I won’t discuss the choice of St. Louis for SC25. Enough people have done this, and I can’t really add anything to the conversation. However, I will mention that I tried for three days to get ribs from the Sugarfire Smoke House without any success. I tried going as early as 10:00am before it got busy – and no ribs. I really liked their other food, but I read that the ribs were amazing. Will the rib hoarders please step forward?

Moving away from food, one thing I did want to bring up is the birds of a feather (BoF) sessions that were open to all attendees. I love BoFs. I learn so much more in these sessions and in talking to the speakers or organizers than I do going to paper presentations. However, in my humble opinion, the SC organizing committee does not provide enough time slots for BoFs, so they all heavily overlap. I’m forced to pick between three or four topics that are going on at the same time. Perhaps they could add a few more times and even overlap BoFs and paper sessions or record them and post the slides and recordings.

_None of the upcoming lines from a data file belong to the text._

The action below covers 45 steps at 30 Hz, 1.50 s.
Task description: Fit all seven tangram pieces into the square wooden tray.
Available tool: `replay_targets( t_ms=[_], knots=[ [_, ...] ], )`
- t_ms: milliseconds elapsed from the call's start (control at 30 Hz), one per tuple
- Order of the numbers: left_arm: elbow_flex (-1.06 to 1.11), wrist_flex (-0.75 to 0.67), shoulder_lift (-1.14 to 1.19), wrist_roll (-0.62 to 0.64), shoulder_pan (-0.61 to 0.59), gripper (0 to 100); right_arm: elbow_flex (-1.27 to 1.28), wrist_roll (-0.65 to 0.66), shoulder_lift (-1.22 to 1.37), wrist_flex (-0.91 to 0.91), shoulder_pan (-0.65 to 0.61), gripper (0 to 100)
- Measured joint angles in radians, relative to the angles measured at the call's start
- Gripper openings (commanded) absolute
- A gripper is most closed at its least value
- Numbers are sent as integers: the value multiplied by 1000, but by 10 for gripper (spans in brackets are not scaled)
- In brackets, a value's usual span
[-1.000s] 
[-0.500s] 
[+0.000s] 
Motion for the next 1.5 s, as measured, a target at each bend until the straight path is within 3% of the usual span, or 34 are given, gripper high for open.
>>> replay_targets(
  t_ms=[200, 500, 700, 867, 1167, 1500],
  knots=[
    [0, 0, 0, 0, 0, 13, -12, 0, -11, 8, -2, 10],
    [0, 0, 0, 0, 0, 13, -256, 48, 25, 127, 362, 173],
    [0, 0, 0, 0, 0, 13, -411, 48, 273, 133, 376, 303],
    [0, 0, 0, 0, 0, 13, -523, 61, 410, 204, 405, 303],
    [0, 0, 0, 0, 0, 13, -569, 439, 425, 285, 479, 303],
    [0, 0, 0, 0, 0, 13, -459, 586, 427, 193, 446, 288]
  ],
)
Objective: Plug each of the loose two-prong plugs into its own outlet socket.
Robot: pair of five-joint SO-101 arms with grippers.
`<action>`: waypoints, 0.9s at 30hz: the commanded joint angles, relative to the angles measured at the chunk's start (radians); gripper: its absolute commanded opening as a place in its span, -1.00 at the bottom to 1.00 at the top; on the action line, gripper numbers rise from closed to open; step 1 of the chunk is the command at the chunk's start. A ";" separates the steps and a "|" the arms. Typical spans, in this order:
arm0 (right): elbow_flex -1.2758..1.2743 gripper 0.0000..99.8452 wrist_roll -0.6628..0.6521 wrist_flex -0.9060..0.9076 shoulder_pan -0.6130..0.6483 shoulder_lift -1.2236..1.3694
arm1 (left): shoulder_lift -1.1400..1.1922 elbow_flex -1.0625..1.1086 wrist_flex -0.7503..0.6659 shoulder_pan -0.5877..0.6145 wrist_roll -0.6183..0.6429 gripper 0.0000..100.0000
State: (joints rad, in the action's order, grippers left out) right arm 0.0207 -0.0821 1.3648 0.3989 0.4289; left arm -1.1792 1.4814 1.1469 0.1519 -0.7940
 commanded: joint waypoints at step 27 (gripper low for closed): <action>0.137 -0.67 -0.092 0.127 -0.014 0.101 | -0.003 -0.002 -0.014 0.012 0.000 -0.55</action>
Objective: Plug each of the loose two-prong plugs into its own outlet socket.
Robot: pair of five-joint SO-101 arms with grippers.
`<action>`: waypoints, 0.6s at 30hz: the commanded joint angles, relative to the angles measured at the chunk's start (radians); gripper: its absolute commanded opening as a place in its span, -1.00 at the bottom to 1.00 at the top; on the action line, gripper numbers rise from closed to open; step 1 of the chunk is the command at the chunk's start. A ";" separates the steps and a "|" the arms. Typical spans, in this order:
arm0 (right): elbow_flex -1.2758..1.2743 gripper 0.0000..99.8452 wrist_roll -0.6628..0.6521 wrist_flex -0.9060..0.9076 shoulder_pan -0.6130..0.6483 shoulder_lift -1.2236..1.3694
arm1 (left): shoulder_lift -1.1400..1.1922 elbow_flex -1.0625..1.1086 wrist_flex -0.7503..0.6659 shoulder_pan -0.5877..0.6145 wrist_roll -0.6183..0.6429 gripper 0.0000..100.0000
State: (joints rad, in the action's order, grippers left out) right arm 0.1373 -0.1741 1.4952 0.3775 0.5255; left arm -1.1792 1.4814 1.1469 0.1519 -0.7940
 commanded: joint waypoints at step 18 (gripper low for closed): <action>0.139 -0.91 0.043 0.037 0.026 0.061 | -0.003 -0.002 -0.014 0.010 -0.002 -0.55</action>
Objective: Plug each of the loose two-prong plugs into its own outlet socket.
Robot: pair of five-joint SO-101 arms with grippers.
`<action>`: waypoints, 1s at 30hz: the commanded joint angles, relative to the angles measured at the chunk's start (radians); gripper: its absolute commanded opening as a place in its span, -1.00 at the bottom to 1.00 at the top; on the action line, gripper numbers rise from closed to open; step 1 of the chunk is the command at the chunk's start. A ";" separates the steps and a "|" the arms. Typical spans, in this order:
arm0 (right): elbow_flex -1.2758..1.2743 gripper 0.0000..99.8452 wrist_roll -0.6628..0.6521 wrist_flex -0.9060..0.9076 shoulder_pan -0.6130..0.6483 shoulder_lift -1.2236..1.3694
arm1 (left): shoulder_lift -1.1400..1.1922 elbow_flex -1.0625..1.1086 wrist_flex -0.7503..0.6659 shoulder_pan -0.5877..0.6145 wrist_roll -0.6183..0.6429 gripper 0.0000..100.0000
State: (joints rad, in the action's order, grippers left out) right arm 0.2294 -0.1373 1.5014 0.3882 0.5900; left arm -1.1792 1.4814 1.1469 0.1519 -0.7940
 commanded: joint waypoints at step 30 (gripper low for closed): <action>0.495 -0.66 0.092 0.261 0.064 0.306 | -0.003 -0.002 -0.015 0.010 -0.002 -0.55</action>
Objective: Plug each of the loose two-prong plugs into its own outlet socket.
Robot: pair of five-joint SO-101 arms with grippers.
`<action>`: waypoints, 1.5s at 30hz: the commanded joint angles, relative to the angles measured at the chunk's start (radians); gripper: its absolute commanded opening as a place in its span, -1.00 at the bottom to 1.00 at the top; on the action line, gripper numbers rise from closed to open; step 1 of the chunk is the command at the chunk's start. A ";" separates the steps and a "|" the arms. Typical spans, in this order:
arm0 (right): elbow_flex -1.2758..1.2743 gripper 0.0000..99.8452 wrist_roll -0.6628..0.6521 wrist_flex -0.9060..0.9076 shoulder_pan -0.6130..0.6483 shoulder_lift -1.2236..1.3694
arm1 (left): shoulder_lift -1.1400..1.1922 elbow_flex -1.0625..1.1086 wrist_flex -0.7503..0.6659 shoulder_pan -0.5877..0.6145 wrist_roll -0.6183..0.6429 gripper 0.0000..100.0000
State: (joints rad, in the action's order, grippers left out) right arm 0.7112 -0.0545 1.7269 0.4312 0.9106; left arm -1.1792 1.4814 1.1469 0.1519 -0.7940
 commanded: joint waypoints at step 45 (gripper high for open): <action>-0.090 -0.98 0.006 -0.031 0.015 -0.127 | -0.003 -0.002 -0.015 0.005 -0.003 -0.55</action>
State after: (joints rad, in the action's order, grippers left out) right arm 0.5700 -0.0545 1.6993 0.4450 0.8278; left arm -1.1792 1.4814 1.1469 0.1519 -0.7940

My last topic is a pet peeve. I talked to a good friend on the show floor, and they reminded me of a characteristic of SCs. A great many people that go to SC love to play the "Stump the Chump" game. That is, they just love to argue with someone to prove they are right about something. Typically, this “something” is a minor point that no one cares about, something that will be obsolete in a year or two, or a personal preference. (What color do you like? You had better say yellow or you are wrong for so many reasons.) I’ve been going to SC conferences for well over 20 years, and I have always seen these people wandering the exhibit floor, or I’ve overheard arguments in the hallways. This is true in other disciplines, as well, but I fail to understand any reason to play Stump the Chump. Why not just talk to people and find their positions on certain topics and ask them to explain them to you? If you don’t agree, perhaps offer to talk to them after the conference. You can also work together on common topics, even if you don’t agree. This attitude of having to prove that you know more than someone else or that you are correct and they are wrong is so baffling and emotionally draining to the point where I wonder about attending future SC conferences.

Next year’s SC26 is in Chicago. Looks like we’re moving back to cold climates. I’m not a fan of cold locations. I have fallen three times at the Salt Lake City shows. Plus, I now have to pack several sweaters, along with coats and boots. I look like a Kardashian going on an overnight with a couple of checked bags and a carry-on (although most of them have their own jets). On the other hand, I really like Chicago, so I’m looking forward to next year. I just hope enough people bring back aerosols so we can get a noticeable warm-up over the Chicago area.